Music can be situated in anthropological analysis in two distinct ways. First, music can be defined as any communicational practice which organizes sound in terms of pitch, duration, timbre and loudness. A wide range of practices can be included in this definition, extending from the human to the natural world (for example, bird-song, the ‘languages’ of dolphins and whales). This approach permits analysis of the social uses of sound in highly structured communicational and expressive systems in ways that are often ignored by anthropologists, but has the disadvantages of foisting a culture-bound definition of music on areas of activity in which it is not necessarily appropriate, and of concealing indigenous definitions and explanations which might be of more analytical use. In this sense, the problems faced by an anthropology of music are similar to those faced by an anthropology of *art or *aesthetics. Whilst a category such as ‘music’ is a useful way of focusing on aspects of performance and ideas which are of great cultural significance, it encourages the application of musicological concepts whose scope is limited outside of the practice of Western European art music, and also divides experiences (through defining ‘music’ in opposition to ‘speech’ or *‘dance’) which other people might not consider divisible.

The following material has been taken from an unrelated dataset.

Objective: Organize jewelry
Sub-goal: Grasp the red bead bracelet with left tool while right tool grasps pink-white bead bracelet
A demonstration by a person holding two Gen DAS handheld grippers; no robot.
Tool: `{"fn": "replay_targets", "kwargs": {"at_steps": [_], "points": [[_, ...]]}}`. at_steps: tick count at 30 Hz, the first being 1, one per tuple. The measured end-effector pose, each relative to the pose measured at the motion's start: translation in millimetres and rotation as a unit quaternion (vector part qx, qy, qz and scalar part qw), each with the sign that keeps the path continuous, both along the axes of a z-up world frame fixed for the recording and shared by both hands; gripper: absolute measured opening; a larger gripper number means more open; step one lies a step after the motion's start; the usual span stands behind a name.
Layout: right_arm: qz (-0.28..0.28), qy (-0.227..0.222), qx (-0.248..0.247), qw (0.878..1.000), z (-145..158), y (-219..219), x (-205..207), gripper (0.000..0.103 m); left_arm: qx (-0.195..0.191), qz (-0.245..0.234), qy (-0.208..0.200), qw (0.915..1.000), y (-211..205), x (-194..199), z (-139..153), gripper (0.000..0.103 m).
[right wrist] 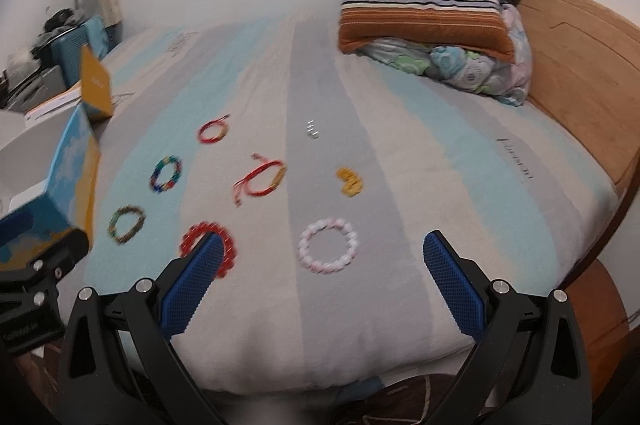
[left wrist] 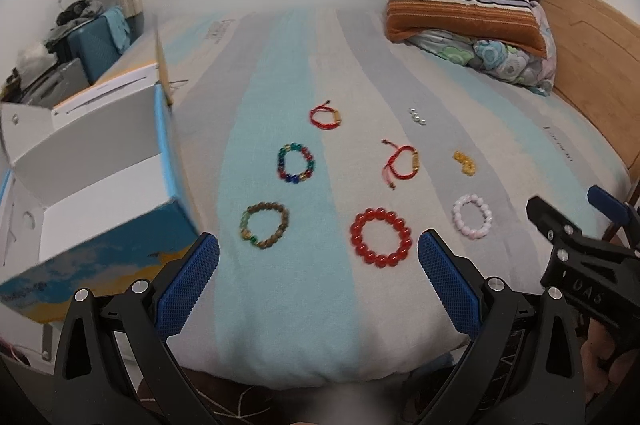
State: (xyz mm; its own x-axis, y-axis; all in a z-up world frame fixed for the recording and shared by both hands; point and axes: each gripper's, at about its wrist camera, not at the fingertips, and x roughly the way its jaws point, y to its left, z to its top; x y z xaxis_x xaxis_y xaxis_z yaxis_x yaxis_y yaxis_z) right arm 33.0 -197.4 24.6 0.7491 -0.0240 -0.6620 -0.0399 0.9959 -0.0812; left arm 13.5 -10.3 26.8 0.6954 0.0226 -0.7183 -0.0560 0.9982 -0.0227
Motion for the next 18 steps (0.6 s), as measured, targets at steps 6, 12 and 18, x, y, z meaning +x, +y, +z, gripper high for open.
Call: {"fn": "replay_targets", "kwargs": {"at_steps": [6,12,18], "points": [[-0.014,0.026,-0.013,0.999,8,-15,40,0.096,0.002,-0.035,0.035,0.9988,-24,50,-4,0.097],[-0.029,0.067,-0.001,0.997,-18,-34,85,0.096,-0.002,-0.055,0.095,0.9940,-41,99,-43,0.097],[-0.022,0.120,0.020,0.992,-69,-42,113,0.094,0.010,-0.067,0.139,0.9879,-56,123,-91,0.097]]}}
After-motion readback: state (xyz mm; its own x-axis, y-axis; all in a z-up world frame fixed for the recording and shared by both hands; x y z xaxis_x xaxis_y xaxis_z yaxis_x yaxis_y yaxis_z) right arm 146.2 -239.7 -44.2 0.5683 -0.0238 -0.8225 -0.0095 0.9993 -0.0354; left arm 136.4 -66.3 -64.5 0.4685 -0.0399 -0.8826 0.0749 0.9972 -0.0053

A second approach, therefore, is to look for indigenous terms that cover roughly the same areas of experience as those covered by the term ‘music’.
This approach roots any analysis firmly in the social and cultural worlds being discussed, and reveals the connections that are made by the people involved between performance and the socio-cultural domain. It also allows one to see the ways in which ‘musical’ practice is involved in the reproduction or transformation of other social and cultural practices without imposing an alien and inappropriate analytic framework. The problems inherent in this approach are, typically, that terms corresponding to ‘music’ do not exist, and that performances that we might readily consider to be ‘musical’, on account of qualities that we might translate as ‘melody’ and ‘rhythm’, are not classified as such in indigenous discourse. In many Middle Eastern contexts the chanting of the Koran and certain kinds of poetic declamation are classified as ‘recitation’, since the terms for ‘music’ or ‘song’ connote immorality. Therefore, if the contours of indigenous discourse are respected, it might be inappropriate to think of the object of analysis as ‘music’ at all. Any anthropological approach to music has to confront this dilemma at some point.